We pulled into Bouctouche to the Tim Horton’s but it was closed, so we ended up in an Irving Station pouring ourselves hugh coffees from the dispenser while the friendly owner chatted to us and this long day finally fell into another.

By the time we arrived home it was nearing one-thirty. I stayed the first night at my brothers and his girl friend/partner’s place. I was exhausted but I couldn’t sleep. The following morning everyone gathered at my Dad’s. It was a sad reunion but I was so grateful to be amongst them again. Cousins and neices and nephews and aunts and uncles and friends and neighbours kept dropping in with food and warm sentiments. Again we talked endlessly about her, about her great ability to laugh at any situation she found herself in, about her wonderful way with children and her stubborn streak. My family always had this gift of finding humor in the most unlikely situations and we used this humor in great abundance that day and the days that followed.

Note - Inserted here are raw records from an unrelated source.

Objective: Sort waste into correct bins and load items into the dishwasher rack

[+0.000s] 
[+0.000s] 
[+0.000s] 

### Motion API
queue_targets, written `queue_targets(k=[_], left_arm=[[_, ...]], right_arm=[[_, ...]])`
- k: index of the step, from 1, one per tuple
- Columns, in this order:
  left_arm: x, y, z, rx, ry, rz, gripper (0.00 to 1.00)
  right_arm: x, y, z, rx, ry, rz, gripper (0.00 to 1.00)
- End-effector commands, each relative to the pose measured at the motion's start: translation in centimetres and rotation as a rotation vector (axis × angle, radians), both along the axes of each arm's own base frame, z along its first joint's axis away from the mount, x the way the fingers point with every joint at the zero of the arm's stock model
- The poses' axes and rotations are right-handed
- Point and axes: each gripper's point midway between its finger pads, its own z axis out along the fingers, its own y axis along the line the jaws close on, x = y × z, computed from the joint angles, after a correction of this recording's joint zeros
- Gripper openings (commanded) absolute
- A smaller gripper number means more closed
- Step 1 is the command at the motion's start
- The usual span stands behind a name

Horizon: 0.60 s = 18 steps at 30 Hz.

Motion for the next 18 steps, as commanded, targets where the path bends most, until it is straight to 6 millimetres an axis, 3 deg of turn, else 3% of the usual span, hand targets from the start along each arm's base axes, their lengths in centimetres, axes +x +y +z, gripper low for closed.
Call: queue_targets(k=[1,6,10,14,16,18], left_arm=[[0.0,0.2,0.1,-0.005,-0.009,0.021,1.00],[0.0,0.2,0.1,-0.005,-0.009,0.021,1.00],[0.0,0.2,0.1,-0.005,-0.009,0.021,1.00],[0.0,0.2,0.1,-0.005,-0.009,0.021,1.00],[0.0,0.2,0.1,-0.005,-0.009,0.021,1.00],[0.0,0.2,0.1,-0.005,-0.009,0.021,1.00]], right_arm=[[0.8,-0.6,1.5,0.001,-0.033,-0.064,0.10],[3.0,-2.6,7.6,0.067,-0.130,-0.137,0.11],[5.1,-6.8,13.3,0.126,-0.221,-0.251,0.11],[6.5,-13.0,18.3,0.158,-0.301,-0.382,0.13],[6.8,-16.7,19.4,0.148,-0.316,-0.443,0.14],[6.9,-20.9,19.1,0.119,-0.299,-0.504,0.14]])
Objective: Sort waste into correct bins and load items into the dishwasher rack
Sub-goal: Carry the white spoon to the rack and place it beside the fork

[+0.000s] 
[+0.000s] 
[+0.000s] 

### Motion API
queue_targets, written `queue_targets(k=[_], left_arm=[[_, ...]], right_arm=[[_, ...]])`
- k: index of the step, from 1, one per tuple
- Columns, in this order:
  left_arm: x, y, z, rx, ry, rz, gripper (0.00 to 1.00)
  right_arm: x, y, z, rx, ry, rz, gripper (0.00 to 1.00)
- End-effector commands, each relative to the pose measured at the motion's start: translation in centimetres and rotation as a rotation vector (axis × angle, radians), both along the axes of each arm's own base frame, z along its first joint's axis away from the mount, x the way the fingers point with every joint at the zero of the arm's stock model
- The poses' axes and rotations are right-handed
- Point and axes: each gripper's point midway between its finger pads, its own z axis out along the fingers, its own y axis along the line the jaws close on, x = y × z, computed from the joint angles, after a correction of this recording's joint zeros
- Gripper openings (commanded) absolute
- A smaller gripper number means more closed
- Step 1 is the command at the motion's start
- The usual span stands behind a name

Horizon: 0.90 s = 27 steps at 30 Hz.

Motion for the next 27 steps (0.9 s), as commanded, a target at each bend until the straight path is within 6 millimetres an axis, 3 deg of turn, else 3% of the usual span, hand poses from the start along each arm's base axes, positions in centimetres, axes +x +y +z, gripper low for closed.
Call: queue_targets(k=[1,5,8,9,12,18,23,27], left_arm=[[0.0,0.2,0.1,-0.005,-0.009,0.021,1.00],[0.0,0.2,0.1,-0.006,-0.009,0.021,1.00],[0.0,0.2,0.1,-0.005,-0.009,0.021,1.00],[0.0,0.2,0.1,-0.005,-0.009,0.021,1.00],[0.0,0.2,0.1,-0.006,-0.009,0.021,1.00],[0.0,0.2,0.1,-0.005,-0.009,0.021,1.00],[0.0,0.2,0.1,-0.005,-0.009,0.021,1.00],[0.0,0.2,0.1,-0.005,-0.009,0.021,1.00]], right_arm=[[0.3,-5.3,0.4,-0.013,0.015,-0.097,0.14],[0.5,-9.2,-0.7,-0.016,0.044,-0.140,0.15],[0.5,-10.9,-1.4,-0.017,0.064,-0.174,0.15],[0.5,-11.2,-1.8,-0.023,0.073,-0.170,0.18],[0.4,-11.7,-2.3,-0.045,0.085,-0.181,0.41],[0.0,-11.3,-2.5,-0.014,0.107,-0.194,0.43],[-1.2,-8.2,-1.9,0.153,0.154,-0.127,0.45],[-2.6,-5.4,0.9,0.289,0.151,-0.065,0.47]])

At the wake we all looked a bit like deer in a deer field – vulnerable and timid. We joked about the bad tasting coffee and the possibility that it held embalming fluid and were all truly amazed at the volume of people who walked down the line of us, shaking our hands, offering their condolences. My brother who I was standing next too, kept joking with me or asking me “who is this one coming, she/he looks familiar, I should know him, right?” And most of the time I shrugged my shoulders because although I recognized faces, I was always lost when it came to names and being away so long made this even more difficult but still I knew many.


I didn’t cry at the funeral until my younger sister (by one year) read the speech she prepared. She is a wonderful speaker and a true writer and she captured the spirit of our sister in her words. My sister’s twin also wrote a speech but did not want to read it. Instead she gave us all a copy of her words, which I placed in my journal as soon as I arrived home.

After the funeral we went back to Dad’s and watched old home movies. It felt fitting because most of it was of Christmas (1974) and my sister and my mother were alive and well on the screen.

I changed my flight that went into Toronto for the flight my brother was on, which landed in Hamilton and then went on to Calgary. It was hard saying good-bye to everyone that last day. I am not sure if I truly said good-bye to my sister yet. I tried but for some reason it didn’t feel heart felt, like I meant it. I think I need a summer day, a stretch of space and a field full of wild grass to make it seem real. The last family member I said good-bye too was my oldest brother. We parted in Hamilton. One of the last things he had asked was “Do you ever regret moving away?”

And I answered. “Sometimes.”

He said he felt the same way. He works in construction and once, after working a few years out there, he asked some Newfoundlanders, who had been living out west for much longer than that. “ Does it ever get to feel like home out here?” and they laughed and said “never.”

I caught the Go Bus to Toronto. As I was getting on dragging my suitcase behind me, there was a man who didn’t have the right ticket to get him back to Toronto and he was pleading his case, explaining to the driver how he thought he had paid for a two way trip and how important it was for him to get home. I had to agree with him. It is important to get home so after I pulled my suitcase onto one of the seats, I fished around in my pocket for his fare but than I heard the bus driver tell him that it was O.K. and for him to find a seat. And I was happy for the dark interior of the bus as we pulled away because this kind gesture from the bus driver had me tearing up again.

Out side of Union station I stood and looked around for the girls and Greg but couldn’t spot the car. Snow was falling. It was getting cold. Taxis were lined up all down front street calling for fares, the exhaust and the snow intermingling. The city once again big and overwhelming and I thought of what my brother said about regret. Greg and the girls surprised me by coming up behind. And when I turned around, it was the smiles on their red-cheeked faces that told me I didn't have any.